**Try it:** Word for word, copy out the records given below.

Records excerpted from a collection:
━━━━━━
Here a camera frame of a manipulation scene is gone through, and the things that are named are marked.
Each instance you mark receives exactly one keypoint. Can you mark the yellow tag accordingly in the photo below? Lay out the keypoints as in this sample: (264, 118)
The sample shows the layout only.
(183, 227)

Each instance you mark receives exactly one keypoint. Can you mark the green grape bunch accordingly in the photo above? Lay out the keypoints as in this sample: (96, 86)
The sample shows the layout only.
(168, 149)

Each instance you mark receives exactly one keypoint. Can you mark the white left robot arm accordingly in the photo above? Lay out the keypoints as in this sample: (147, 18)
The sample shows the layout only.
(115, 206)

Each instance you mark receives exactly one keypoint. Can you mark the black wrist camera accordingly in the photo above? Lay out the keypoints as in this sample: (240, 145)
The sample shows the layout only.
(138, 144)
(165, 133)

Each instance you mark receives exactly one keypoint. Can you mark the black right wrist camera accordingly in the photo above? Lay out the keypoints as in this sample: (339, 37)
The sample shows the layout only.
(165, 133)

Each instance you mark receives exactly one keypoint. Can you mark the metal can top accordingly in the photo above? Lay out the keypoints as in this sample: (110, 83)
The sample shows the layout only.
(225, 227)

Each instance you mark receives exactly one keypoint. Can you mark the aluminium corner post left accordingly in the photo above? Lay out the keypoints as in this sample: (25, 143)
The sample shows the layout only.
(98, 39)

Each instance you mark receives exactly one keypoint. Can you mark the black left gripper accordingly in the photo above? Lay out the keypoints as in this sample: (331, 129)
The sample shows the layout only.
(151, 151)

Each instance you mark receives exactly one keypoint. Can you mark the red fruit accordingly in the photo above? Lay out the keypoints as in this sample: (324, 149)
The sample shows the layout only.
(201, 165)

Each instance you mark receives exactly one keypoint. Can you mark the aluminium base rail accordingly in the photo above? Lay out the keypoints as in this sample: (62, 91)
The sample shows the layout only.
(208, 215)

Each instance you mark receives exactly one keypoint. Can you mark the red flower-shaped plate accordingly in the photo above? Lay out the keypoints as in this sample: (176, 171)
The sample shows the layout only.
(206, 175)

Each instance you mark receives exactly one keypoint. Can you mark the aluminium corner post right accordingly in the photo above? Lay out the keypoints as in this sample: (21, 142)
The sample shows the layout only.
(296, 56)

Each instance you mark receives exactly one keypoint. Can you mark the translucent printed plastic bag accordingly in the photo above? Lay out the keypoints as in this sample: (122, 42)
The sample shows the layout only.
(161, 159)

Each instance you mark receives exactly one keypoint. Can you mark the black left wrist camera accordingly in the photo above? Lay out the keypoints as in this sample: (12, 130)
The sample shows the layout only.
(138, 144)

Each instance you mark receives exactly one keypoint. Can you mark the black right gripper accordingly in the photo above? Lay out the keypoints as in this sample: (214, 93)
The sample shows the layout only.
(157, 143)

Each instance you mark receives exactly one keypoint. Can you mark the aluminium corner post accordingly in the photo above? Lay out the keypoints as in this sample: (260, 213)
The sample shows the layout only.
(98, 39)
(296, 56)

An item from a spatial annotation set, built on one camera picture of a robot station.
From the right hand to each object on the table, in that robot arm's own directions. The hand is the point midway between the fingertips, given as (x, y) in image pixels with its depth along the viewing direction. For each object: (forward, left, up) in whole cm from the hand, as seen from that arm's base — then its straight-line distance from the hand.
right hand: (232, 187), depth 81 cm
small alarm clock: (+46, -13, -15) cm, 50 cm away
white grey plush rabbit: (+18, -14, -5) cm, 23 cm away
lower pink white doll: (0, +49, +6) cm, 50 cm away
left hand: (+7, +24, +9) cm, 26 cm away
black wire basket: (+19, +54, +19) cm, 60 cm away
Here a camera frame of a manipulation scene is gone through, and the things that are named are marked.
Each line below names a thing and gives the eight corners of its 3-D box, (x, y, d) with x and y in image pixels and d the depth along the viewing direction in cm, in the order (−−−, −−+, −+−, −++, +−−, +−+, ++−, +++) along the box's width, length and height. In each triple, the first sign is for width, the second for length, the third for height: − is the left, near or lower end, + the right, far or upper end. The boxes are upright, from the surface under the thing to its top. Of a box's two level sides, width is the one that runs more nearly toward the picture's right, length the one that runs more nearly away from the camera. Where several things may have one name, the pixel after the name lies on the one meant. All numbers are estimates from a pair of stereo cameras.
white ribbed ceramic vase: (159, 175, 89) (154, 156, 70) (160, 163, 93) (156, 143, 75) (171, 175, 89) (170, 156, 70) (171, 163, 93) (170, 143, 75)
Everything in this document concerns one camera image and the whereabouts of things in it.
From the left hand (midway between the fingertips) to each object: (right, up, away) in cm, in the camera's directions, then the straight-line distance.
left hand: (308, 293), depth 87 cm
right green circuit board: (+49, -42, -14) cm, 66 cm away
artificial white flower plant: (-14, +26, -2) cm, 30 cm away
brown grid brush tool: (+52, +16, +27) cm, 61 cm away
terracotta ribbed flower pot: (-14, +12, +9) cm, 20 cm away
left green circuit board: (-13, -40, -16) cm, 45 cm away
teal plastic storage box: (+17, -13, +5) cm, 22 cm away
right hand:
━━━━━━
**Written solution:**
Here a camera frame of a manipulation scene is gone through, and the things that are named are marked.
Each instance you mark receives exactly one keypoint. Can you mark the yellow tag accordingly in the photo below? Lay out the keypoints as in this sample: (264, 118)
The sample shows the layout only.
(183, 227)

Each instance you mark receives exactly one keypoint. Can you mark the green grape bunch accordingly in the photo above? Lay out the keypoints as in this sample: (96, 86)
The sample shows the layout only.
(168, 149)

Each instance you mark receives exactly one keypoint. Can you mark the white left robot arm accordingly in the photo above? Lay out the keypoints as in this sample: (147, 18)
The sample shows the layout only.
(115, 206)

Each instance you mark receives exactly one keypoint. Can you mark the black wrist camera accordingly in the photo above? Lay out the keypoints as in this sample: (240, 145)
The sample shows the layout only.
(138, 144)
(165, 133)

Each instance you mark receives exactly one keypoint. Can you mark the black right wrist camera accordingly in the photo above? Lay out the keypoints as in this sample: (339, 37)
The sample shows the layout only.
(165, 133)

Each instance you mark receives exactly one keypoint. Can you mark the metal can top accordingly in the photo above? Lay out the keypoints as in this sample: (110, 83)
The sample shows the layout only.
(225, 227)

Each instance you mark receives exactly one keypoint. Can you mark the aluminium corner post left accordingly in the photo above? Lay out the keypoints as in this sample: (25, 143)
The sample shows the layout only.
(98, 39)

Each instance you mark receives exactly one keypoint. Can you mark the black left gripper accordingly in the photo above? Lay out the keypoints as in this sample: (331, 129)
The sample shows the layout only.
(151, 151)

Each instance you mark receives exactly one keypoint. Can you mark the red fruit accordingly in the photo above? Lay out the keypoints as in this sample: (324, 149)
The sample shows the layout only.
(201, 165)

Each instance you mark receives exactly one keypoint. Can you mark the aluminium base rail accordingly in the photo above? Lay out the keypoints as in this sample: (62, 91)
The sample shows the layout only.
(208, 215)

Each instance you mark receives exactly one keypoint. Can you mark the red flower-shaped plate accordingly in the photo above? Lay out the keypoints as in this sample: (176, 171)
The sample shows the layout only.
(206, 175)

Each instance you mark receives exactly one keypoint. Can you mark the aluminium corner post right accordingly in the photo above? Lay out the keypoints as in this sample: (21, 142)
The sample shows the layout only.
(296, 56)

Each instance you mark receives exactly one keypoint. Can you mark the translucent printed plastic bag accordingly in the photo above? Lay out the keypoints as in this sample: (122, 42)
The sample shows the layout only.
(161, 159)

Each instance you mark receives exactly one keypoint. Can you mark the black left wrist camera accordingly in the photo above? Lay out the keypoints as in this sample: (12, 130)
The sample shows the layout only.
(138, 144)

Each instance you mark receives exactly one keypoint. Can you mark the black right gripper accordingly in the photo above? Lay out the keypoints as in this sample: (214, 93)
The sample shows the layout only.
(157, 143)

Each instance you mark receives exactly one keypoint. Can you mark the aluminium corner post accordingly in the photo above? Lay out the keypoints as in this sample: (260, 213)
The sample shows the layout only.
(98, 39)
(296, 56)

An item from a spatial annotation set, built on one camera picture of a robot station.
From the right hand to each object on the table, in that robot arm's own directions. The hand is the point midway between the fingertips, given as (x, y) in image pixels with its depth along the viewing direction. For each object: (forward, left, up) in whole cm from the hand, as seen from that arm's base — then its straight-line distance from the hand.
right hand: (232, 187), depth 81 cm
small alarm clock: (+46, -13, -15) cm, 50 cm away
white grey plush rabbit: (+18, -14, -5) cm, 23 cm away
lower pink white doll: (0, +49, +6) cm, 50 cm away
left hand: (+7, +24, +9) cm, 26 cm away
black wire basket: (+19, +54, +19) cm, 60 cm away
Here a camera frame of a manipulation scene is gone through, and the things that are named are marked.
Each line below names a thing and gives the eight corners of its 3-D box, (x, y, d) with x and y in image pixels and d the depth along the viewing direction in cm, in the order (−−−, −−+, −+−, −++, +−−, +−+, ++−, +++) along the box's width, length and height. In each triple, the first sign is for width, the second for length, the third for height: − is the left, near or lower end, + the right, far or upper end. The boxes are upright, from the surface under the thing to its top. Of a box's two level sides, width is the one that runs more nearly toward the picture's right, length the one that runs more nearly away from the camera. Where several things may have one name, the pixel after the name lies on the one meant. All numbers are estimates from a pair of stereo cameras.
white ribbed ceramic vase: (159, 175, 89) (154, 156, 70) (160, 163, 93) (156, 143, 75) (171, 175, 89) (170, 156, 70) (171, 163, 93) (170, 143, 75)
Everything in this document concerns one camera image and the whereabouts of things in it.
From the left hand (midway between the fingertips) to each object: (right, up, away) in cm, in the camera's directions, then the straight-line distance.
left hand: (308, 293), depth 87 cm
right green circuit board: (+49, -42, -14) cm, 66 cm away
artificial white flower plant: (-14, +26, -2) cm, 30 cm away
brown grid brush tool: (+52, +16, +27) cm, 61 cm away
terracotta ribbed flower pot: (-14, +12, +9) cm, 20 cm away
left green circuit board: (-13, -40, -16) cm, 45 cm away
teal plastic storage box: (+17, -13, +5) cm, 22 cm away
right hand:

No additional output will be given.